Thursday, March 24, 2011

The Day I Was Born



On three of his four albums, APL uses musical 'interludes' between songs, some of which are purely brief instrumental recordings, while others incorporate an audio recording of one of our family members, taken from our family achive of audio and video tapes which I've collected and digitized over the years.


Mama, Nathan, and Adam
  The very first example of this is the first track on Apple Blossom, entitled 'The Day I Was Born'. (An appropriate way to begin your very first album, I would say--with an announcement of your birth, actually made the day you were born by your mother!) After Adam's birth, on November 18, 1982, his mother Mary Beth and I got out our cheap little cassette tape recorder that we had brought along with us to Children's Hospital in Buffalo, New York, so that we could make a recording to take back to Little Valley, NY (where we were living at the time). Our first born, Nathan, was two and a half years old, and Mary Beth wanted him to hear her voice so that he wouldn't be worried, and so she could prepare him for what was coming with her when she came home!

Somehow we managed to keep track of that and a number of other cassette recordings for over 20 years in a little shoebox, when I began to digitize them via computer and then make them available to our children. (I did the same with our VHS video recordings.) Hence Adam had access to a number of these historical family recordings when he began to compose his first album and incorporated a number of them into his songs, as either prelude or postlude.

Hence his Apple Blossom album became a very personal and intimate family portrait.
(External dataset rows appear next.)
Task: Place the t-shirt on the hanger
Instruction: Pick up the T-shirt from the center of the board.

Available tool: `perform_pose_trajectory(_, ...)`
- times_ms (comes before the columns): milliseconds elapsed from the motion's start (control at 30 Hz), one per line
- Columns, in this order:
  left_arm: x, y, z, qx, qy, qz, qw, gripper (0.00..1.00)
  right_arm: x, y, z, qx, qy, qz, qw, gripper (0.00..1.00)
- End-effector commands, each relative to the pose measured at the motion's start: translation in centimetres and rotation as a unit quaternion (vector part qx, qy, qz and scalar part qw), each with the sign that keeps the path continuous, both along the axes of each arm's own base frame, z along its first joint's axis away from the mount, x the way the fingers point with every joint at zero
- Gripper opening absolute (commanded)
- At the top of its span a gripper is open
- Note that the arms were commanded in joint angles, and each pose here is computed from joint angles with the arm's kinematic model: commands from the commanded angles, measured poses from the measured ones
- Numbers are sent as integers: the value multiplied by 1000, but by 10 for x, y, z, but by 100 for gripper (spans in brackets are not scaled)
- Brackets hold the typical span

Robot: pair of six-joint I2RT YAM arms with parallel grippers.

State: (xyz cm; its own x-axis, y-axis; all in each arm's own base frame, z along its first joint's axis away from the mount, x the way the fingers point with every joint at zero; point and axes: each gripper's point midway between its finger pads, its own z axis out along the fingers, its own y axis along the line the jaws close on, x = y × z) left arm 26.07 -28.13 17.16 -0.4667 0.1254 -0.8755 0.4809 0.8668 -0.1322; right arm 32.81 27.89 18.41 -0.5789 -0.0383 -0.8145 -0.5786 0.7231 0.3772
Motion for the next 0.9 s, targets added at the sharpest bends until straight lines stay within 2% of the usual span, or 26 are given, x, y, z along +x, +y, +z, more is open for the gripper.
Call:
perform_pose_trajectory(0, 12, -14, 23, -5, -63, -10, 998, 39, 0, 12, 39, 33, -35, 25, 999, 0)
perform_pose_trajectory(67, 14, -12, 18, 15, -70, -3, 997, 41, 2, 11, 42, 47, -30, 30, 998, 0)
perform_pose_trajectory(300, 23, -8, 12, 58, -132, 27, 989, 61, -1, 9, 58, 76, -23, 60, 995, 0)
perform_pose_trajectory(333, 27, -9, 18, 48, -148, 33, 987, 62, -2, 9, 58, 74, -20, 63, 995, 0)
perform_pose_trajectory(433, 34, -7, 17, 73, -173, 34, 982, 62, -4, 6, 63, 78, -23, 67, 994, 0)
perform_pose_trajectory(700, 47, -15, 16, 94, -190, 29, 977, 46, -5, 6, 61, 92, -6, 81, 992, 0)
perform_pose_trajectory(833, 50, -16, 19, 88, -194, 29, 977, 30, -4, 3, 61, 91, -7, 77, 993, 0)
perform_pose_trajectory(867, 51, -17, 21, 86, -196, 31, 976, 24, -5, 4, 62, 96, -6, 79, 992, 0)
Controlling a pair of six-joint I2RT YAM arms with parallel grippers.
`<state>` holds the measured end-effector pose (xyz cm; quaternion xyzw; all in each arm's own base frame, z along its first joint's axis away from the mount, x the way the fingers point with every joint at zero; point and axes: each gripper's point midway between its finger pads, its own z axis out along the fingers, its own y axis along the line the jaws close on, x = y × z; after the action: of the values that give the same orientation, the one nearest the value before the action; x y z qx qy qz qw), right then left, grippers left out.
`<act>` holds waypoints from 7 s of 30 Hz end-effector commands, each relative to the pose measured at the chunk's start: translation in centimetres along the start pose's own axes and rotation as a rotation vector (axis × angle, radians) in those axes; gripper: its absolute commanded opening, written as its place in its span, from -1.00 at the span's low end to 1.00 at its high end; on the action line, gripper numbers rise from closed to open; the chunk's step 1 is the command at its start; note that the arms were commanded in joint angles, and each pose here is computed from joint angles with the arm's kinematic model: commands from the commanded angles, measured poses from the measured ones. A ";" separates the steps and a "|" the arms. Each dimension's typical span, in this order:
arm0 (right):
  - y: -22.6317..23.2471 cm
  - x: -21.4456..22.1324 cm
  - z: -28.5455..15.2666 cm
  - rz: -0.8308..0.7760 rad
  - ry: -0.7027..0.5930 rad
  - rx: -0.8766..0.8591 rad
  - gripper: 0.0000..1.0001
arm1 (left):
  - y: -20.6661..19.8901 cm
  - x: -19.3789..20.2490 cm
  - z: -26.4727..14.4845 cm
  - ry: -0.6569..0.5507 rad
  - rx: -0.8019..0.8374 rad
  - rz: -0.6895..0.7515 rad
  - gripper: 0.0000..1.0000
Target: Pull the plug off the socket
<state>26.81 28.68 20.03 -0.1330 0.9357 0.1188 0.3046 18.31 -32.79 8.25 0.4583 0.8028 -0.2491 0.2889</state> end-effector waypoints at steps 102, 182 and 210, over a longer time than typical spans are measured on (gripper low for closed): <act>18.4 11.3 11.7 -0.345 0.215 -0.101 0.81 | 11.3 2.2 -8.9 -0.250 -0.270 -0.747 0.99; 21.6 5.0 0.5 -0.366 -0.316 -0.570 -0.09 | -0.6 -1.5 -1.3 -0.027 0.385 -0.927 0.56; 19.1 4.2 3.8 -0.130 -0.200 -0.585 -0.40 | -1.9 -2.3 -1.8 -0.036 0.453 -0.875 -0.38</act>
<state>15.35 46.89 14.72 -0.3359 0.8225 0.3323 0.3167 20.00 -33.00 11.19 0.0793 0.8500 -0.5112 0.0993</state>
In fact, the very title comes from a recording (video) of me saying something like, "spring day...blossoms are out on everything," as I'm videorecording the blossoms in the yard (track five). I think you can imagine how shocked I was to be included this way in my son's first album.


On the Highlands (NC) Parsonage Deck
 But that's APL for you. We Lindquists are a tight bunch, and family means a lot to us. So I suppose it wasn't surprising that that would come out very clearly in Adam's artistry.  His music is an expression of his soul, if I may put it that way. And (speaking as his father, who has known him 'since the day he was born') a beautiful, well-grounded, and loving soul it is.